The coalition provided legal aid and media support for hundreds of activists in the field, and initiated large-scale international activity against attack.


Feminist demand for justice 
As a feminist movement, we believe that all citizens of the region have a real interest in brining war criminals to justice. Personal safety of all residents in this country, Palestinians and Israelis alike, is continually undermined by the actions of the Israeli government that chooses occupation and military operations instead of peace. In light of Israel’s stubborn refusal to deal seriously with allegations attributed and in lights of its inability to conduct a thorough investigating, it seems that there is no alternative to an external legal process. Such a procedure can take place at the International Court in The Hague or in countries where the universal jurisdiction principle is applied.

In December 2009, CWP initiated an international appeal to British government signed by 95 feminist groups – Israeli, Palestinian and international – demanding that it not cancel universal jurisdiction. This appeal was a response to a declaration of the British government, stating that they plan to cancel this legal mechanism, after an arrest warrant was issued in London for former Israeli Foreign Minister Tzipi Livni. As of today, following public pressure exerted on it, the UK government decided to postpone the decision on the issue to after the elections.

We demand

That Israel immediately removes the siege of Gaza, without delay or conditions

That Israel recognize Hamas as the elected government in Gaza and negotiate the release of prisoners;


To ensure the connection between the Gaza Strip and the West Bank and allow the Palestinian people to have collective cultural, political and social life
Tp investigate the war crimes committed by Israel in Gaza and prosecute those responsible.


Background: Isolation of Gaza – Policy not Response
In September 2005, Israel completed the implementation of what was known as the “disengagement plan”. This plan included the dismantling of all settlements in the Gaza Strip, evacuating residents into Israeli territory and the withdraw of military forces from the Gaza Strip. Upon completion of the implementation of the plan, Israel issued an order declaring the termination of military rule in Gaza and sought to exempt itself from responsibility for the safety and welfare of residents. However, even after the implementation of the “disengagement” Israel continues to control border crossing, airspace and territorial waters of Gaza.
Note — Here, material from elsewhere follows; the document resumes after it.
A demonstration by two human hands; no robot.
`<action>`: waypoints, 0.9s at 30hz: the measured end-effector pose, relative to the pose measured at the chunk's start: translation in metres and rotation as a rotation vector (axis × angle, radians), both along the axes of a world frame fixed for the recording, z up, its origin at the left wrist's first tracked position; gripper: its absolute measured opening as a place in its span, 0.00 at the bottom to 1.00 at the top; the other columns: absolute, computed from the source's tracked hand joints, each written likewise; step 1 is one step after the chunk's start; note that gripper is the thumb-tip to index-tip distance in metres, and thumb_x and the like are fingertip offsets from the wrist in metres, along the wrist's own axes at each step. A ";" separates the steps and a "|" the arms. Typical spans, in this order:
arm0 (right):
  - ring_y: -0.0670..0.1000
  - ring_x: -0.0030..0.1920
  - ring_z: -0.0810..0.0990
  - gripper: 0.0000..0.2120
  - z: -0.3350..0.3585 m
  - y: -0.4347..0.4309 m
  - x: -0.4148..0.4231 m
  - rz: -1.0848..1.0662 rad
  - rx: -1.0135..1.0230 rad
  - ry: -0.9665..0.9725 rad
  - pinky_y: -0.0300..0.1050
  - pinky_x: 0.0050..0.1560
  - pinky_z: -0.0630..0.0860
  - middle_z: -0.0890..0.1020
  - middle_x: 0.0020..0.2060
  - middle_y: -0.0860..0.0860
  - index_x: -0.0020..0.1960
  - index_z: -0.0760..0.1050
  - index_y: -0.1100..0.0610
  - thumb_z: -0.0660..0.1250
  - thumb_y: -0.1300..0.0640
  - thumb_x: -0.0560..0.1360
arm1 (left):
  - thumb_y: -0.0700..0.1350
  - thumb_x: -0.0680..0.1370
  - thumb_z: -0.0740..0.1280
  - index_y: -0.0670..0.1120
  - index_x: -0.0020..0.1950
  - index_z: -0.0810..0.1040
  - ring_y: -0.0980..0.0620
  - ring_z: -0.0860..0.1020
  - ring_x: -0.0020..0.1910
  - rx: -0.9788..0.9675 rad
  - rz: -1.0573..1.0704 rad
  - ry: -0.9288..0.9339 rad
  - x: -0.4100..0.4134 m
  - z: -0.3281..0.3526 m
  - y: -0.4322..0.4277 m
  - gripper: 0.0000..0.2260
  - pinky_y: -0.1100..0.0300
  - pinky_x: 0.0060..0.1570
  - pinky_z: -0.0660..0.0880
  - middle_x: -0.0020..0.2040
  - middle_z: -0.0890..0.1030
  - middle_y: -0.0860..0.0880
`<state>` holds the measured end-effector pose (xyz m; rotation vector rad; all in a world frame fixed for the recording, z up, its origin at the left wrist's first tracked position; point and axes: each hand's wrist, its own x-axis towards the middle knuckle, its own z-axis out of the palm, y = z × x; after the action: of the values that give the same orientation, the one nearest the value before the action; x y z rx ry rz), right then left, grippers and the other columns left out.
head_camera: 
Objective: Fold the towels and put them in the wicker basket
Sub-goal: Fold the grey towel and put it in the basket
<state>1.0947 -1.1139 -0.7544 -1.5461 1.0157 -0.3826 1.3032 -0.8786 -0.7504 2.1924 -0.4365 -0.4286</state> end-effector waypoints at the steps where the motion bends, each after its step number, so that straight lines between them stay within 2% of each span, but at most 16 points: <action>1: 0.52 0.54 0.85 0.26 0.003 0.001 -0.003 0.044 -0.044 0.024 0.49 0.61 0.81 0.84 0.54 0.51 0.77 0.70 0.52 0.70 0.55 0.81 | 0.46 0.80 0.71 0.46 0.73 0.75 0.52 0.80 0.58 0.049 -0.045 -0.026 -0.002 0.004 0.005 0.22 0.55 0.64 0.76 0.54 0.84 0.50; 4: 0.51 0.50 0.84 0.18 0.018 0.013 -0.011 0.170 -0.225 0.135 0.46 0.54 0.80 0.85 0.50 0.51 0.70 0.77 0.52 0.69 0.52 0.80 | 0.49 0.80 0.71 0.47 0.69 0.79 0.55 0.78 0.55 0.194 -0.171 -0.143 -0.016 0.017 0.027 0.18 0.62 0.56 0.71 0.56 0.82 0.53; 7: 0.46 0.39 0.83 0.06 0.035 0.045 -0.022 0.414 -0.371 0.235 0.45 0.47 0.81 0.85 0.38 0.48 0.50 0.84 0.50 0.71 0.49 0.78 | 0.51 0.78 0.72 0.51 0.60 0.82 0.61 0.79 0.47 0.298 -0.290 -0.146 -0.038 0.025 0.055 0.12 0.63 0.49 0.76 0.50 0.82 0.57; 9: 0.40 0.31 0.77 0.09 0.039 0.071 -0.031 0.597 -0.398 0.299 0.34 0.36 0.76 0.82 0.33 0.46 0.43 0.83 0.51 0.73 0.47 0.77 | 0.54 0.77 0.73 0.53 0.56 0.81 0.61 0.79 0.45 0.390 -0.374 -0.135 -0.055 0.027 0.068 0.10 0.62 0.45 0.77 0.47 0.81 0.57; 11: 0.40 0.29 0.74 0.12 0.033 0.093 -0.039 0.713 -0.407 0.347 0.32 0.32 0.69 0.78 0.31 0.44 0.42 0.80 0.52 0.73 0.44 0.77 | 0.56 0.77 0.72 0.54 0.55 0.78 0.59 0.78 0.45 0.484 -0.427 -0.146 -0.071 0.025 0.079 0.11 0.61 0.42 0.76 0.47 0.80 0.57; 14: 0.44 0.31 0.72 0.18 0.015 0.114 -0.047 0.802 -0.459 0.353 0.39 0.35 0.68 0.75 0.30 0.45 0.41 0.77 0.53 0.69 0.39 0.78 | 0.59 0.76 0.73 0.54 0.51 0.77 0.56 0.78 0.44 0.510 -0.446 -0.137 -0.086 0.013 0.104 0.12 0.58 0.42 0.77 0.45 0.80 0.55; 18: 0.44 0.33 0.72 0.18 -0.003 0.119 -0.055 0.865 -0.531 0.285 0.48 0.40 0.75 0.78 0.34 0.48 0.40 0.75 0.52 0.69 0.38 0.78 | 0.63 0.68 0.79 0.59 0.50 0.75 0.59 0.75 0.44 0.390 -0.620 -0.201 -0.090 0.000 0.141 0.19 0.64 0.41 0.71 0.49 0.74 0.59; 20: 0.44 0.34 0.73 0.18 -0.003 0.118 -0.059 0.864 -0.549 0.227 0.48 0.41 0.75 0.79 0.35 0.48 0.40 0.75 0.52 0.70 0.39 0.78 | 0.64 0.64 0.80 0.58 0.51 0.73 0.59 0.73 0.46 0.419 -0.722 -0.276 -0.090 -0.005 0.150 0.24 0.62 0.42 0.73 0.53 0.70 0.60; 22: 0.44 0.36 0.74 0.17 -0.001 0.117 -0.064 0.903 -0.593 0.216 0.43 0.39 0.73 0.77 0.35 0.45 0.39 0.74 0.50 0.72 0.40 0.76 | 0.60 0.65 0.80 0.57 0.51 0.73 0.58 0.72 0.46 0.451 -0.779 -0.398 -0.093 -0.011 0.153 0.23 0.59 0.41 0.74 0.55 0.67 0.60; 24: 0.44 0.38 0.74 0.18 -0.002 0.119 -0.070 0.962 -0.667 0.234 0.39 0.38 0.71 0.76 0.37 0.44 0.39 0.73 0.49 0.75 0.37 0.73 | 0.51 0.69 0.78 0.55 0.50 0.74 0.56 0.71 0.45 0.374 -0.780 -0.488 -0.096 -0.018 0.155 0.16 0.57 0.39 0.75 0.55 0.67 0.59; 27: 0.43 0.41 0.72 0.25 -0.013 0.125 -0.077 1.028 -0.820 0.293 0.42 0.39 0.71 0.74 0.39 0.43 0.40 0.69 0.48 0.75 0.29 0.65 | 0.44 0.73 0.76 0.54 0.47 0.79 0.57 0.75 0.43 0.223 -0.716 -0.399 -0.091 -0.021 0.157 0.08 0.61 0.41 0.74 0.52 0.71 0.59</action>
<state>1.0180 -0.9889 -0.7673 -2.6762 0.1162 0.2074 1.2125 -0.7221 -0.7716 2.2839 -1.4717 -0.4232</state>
In June 2007, after the Hamas takeover, Israel tightened its control of the crossings and nearly shut them completely for movement of people and goods. Three months later the security cabinet decided to declare the Gaza Strip as “hostile entity” and to take collective punitive measures, including reducing electricity and fuel supplies to the Gaza Strip. The Siege led to a significant decrease in the civilian population access to basic consumer goods, including food and medicine. Most of the factories in the Gaza Strip and hundreds of private businesses were closed.
Between 2005 and the outbreak of  the war, the Israeli army entered the Gaza Strip several times. According to B’Tselem data, in these invasions, 522 Palestinians who did not participate in hostilities lost their lives. Of them 195 were minors, 49 women and 25 men over the age of 50. In December 27, 2008 Israel launched an unprecedented attack on Gaza, killed 1,390 people, including 759 civilians that were not involved in the fighting. Thousands were injured and thousands lost their homes. During the attack, Israel destroyed civilian infrastructure and industrial buildings without any justification.

In October 2010, following the work of the Gisha, Israel revealed that its policy regarding the entry of goods into the Gaza Strip is based on the deliberate creation of essential reduction of basic goods, a ban on bringing “luxuries” (such as paper and chocolate), and an ongoing ban on products that may allow rehabilitate Gaza after the war.